Subject : Government Schemes
Context : Over a third of government schools and anganwadis still do not have tap water access even ten months after the Jal Jeevan Mission launched a 100-day campaign to provide the facility
About the Jal Jeevan Mission:
- JJM envisages supply of 55 litres of water per person per day to every rural household through Functional Household Tap Connections (FHTC) by 2024.
- It is under the Ministry of Jal Shakti.
It also encompasses:
- Prioritizing provision of FHTCs in quality affected areas, villages in drought prone and desert areas, Sansad Adarsh Gram Yojana (SAGY) villages, etc.
- Providing functional tap connection to Schools, Anganwadi centres, Gram Panchayat buildings, Health centres, wellness centres and community buildings.
- Technological interventions for removal of contaminants where water quality is an issue.
- The Mission is based on a community approach to water and includes extensive Information, Education and Communication as a key component of the mission.
- JJM looks to create a jan andolan for water, thereby making it everyone’s priority.

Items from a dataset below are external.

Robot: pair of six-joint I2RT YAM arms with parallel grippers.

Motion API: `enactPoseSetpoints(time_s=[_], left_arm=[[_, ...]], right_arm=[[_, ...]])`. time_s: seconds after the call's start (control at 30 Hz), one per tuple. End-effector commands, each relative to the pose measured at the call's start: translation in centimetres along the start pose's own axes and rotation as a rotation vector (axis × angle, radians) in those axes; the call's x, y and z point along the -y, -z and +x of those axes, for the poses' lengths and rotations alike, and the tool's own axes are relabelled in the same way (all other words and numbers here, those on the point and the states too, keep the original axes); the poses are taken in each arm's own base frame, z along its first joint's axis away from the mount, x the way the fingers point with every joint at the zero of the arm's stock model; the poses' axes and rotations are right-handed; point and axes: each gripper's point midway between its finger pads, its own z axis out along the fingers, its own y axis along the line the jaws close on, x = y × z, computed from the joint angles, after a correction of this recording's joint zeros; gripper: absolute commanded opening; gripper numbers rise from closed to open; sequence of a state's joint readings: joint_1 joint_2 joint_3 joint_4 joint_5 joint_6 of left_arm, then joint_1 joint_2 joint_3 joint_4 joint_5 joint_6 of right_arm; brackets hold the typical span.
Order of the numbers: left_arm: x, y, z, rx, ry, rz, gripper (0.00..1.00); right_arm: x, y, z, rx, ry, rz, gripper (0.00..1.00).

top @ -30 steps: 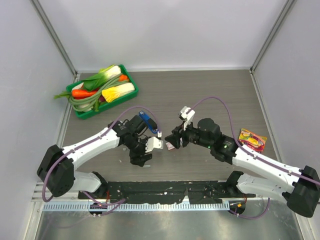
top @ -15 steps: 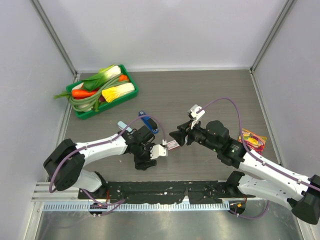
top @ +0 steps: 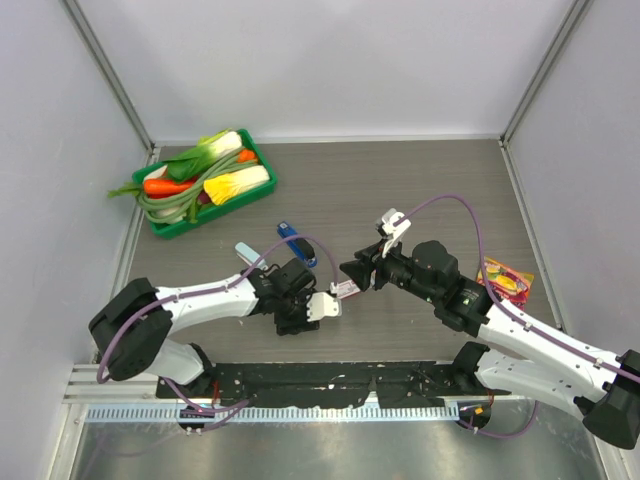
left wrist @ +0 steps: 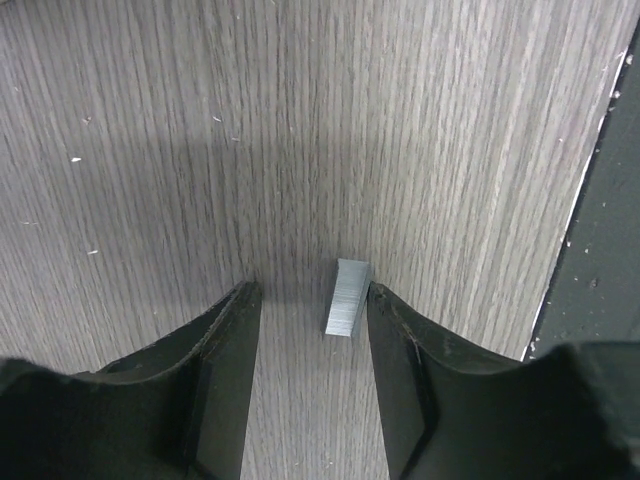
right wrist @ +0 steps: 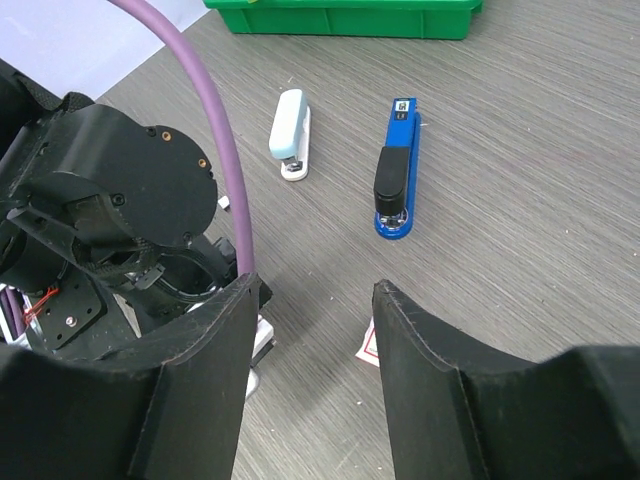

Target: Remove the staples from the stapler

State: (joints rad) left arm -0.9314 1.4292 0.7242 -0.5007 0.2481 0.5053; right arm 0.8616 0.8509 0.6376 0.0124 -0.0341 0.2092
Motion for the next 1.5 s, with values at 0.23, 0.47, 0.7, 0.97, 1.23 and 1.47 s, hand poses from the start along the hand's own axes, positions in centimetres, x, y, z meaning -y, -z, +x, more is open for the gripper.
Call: enactPoseSetpoints(time_s=[0.23,0.47,0.7,0.97,1.23,1.47], left_arm=[[1.0,-0.6,1.9,-0.045,0.005,0.004,0.37],[0.6,0.2,0.6,-0.024,0.020,-0.003,0.47],[0.3,0.7,0.9,-0.043,0.006,-0.022,0.61],[-0.3,0.8,2.8,-0.098,-0.041,-0.070,0.57],[-0.2,0.3,2.6,-0.070,-0.017,-0.073,0.42],[-0.2,0.0,2.7,-0.071,-0.020,-0.067,0.24]], right_arm=[[-0.1,0.3,-3.2,0.069,-0.003,0.012,0.50],[0.0,0.3,-3.1,0.069,-0.007,0.016,0.50],[0.0,0.4,-3.1,0.067,-0.012,0.015,0.50],[-0.2,0.3,-3.0,0.063,-0.013,0.006,0.49],[-0.2,0.1,-2.7,0.052,-0.023,0.007,0.47],[-0.3,0.2,-3.1,0.061,-0.023,0.005,0.46]])
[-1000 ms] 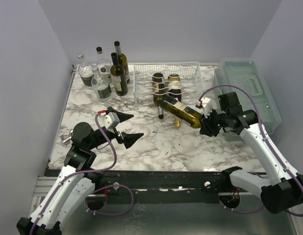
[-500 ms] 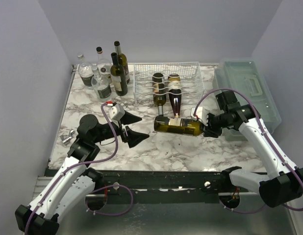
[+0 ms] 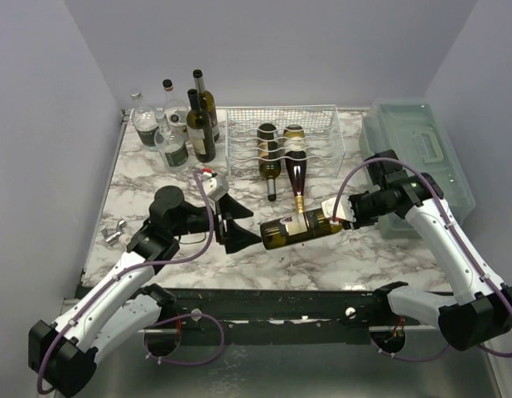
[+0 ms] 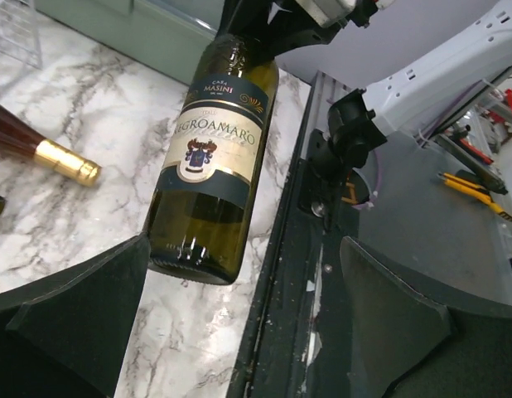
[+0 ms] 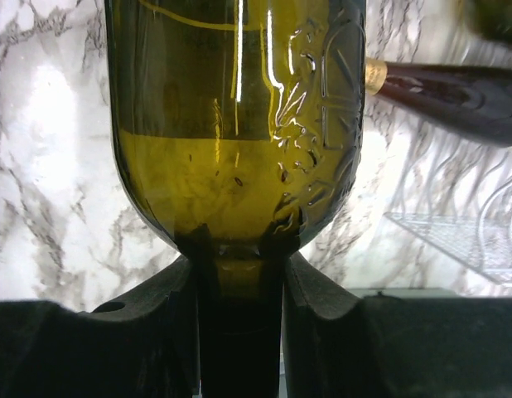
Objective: Take the wine bottle off the wine rack
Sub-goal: Pick up the wine bottle from the wine rack.
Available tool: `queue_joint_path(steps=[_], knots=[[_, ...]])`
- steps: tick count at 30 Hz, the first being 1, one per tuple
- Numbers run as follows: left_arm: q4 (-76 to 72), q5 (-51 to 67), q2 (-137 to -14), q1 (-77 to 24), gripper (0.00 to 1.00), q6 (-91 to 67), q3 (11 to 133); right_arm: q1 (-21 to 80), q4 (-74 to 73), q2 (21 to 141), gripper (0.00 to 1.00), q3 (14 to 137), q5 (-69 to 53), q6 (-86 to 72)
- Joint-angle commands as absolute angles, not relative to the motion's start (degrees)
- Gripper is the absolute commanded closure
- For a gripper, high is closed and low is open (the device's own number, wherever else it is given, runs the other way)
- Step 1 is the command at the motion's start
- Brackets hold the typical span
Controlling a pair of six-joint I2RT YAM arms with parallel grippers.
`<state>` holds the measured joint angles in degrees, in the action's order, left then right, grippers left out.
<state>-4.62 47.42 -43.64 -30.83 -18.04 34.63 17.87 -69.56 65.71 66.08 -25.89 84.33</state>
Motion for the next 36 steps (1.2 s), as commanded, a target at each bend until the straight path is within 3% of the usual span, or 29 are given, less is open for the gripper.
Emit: queue_joint_path(steps=[1, 17, 36], knots=[[-5.64, 50.33, -48.93, -33.12, 0.01, -19.97, 38.71, 18.91, -68.95, 65.19, 1.0, 69.52, -28.84, 93.37], [-8.88, 48.77, -67.39, -40.48, 0.01, -17.61, 45.4, 24.03, -68.66, 65.65, 1.0, 70.45, -24.29, 104.42], [-24.7, 47.11, -84.18, -48.63, 0.01, -29.43, 51.05, 29.08, -68.03, 62.76, 1.0, 72.64, -21.59, 109.34]])
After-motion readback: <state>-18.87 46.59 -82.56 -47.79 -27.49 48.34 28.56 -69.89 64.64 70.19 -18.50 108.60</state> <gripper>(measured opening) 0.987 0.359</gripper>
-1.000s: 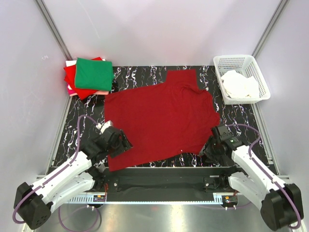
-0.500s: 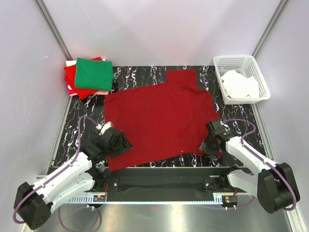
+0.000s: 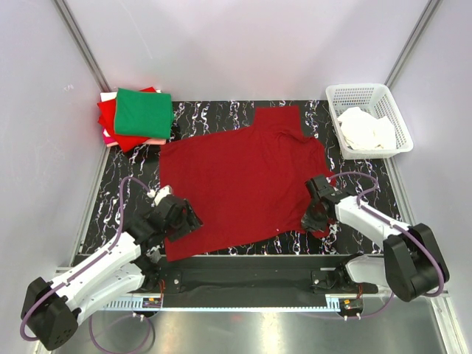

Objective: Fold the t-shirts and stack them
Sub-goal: Flatten the tshirt out, then fold the tshirt

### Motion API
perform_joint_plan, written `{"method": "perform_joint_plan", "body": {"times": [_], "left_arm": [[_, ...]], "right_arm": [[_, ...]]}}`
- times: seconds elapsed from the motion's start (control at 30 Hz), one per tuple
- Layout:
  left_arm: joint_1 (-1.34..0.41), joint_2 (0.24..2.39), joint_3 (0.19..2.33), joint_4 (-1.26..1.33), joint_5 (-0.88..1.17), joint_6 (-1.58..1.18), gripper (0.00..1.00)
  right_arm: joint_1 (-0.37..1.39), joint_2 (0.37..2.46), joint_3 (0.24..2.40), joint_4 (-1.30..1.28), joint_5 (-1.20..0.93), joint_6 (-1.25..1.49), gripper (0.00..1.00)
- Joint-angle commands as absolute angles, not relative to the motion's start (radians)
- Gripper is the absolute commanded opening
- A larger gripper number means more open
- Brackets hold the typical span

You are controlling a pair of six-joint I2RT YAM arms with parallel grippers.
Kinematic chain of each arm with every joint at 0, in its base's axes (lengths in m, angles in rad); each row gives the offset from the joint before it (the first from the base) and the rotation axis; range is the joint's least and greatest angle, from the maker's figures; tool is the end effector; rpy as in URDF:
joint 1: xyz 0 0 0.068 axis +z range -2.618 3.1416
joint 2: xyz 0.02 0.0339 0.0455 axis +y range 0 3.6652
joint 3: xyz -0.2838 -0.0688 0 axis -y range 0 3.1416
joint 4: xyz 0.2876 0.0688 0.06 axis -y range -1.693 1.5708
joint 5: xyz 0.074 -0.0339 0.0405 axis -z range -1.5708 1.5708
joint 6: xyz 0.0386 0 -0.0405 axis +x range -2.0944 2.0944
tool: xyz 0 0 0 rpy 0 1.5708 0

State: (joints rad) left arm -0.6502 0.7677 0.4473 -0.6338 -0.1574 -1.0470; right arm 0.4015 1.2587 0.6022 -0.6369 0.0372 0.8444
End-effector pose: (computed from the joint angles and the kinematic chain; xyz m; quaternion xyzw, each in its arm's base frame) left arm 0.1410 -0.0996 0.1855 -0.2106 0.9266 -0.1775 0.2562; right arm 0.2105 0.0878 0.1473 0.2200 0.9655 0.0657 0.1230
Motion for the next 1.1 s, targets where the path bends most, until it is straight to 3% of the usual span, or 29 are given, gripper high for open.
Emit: {"method": "perform_joint_plan", "body": {"times": [0.0,0.3,0.47,0.5,0.6,0.67,0.73,0.87,1.0,1.07], "left_arm": [[-0.655,0.764,0.437,-0.598,-0.181,-1.032,0.72],[-0.655,0.782,0.443,-0.583,-0.173,-1.029,0.72],[-0.655,0.762,0.443,-0.600,-0.172,-1.028,0.72],[-0.655,0.758,0.443,-0.603,-0.173,-1.028,0.72],[-0.655,0.742,0.445,-0.618,-0.178,-1.028,0.72],[-0.655,0.735,0.448,-0.624,-0.181,-1.028,0.72],[-0.655,0.735,0.446,-0.621,-0.181,-1.028,0.72],[-0.655,0.756,0.439,-0.583,-0.166,-1.025,0.72],[-0.655,0.788,0.434,-0.558,-0.150,-1.023,0.71],[-0.655,0.795,0.430,-0.546,-0.149,-1.023,0.71]], "right_arm": [[0.413,1.183,0.615,-0.661,0.043,0.836,0.00],[0.413,0.999,0.721,-0.923,-0.217,0.804,0.00],[0.413,0.953,0.724,-0.971,-0.368,0.798,0.11],[0.413,0.943,0.736,-0.971,-0.409,0.804,0.14],[0.414,0.928,0.771,-1.002,-0.477,0.815,0.42],[0.411,0.919,0.828,-1.067,-0.480,0.795,0.56],[0.413,0.905,0.876,-1.112,-0.439,0.782,0.62],[0.413,0.871,0.825,-1.128,-0.365,0.788,0.61],[0.439,0.839,0.698,-1.074,-0.270,0.824,0.48],[0.462,0.847,0.666,-1.043,-0.249,0.833,0.46]]}}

- The fund sharing pattern between the Centre and states is 90:10 for Himalayan and North-Eastern States, 50:50 for other states, and 100% for Union Territories.
Context : India’s nomination of Rudreswara Temple, (also known as the Ramappa Temple) at Palampet, Mulugu district, near Warangal in the state of Telangana has been inscribed on UNESCO’s World Heritage list. This is India’s 39th World Heritage Site.
- The decision was taken at the 44th session of the World Heritage Committee of UNESCO today.
About Ramappa temple
- Ramappa temple, a 13th century engineering marvel is named after its architect, Ramappa.
- The Rudreswara temple was constructed in 1213 AD during the reign of the Kakatiya Empire by RecharlaRudra, a general of Kakatiya king Ganapati Deva.
- The presiding deity here is Ramalingeswara Swamy.
- The temple complexes of Kakatiyas have a distinct style, technology and decoration exhibiting the influence of the Kakatiyan sculptor.
- The foundation is built with the “sandbox technique”, the flooring is granite and the pillars basalt.
- The lower part of the temple is red sandstone while the white gopuram is built with light bricks that reportedly float on water.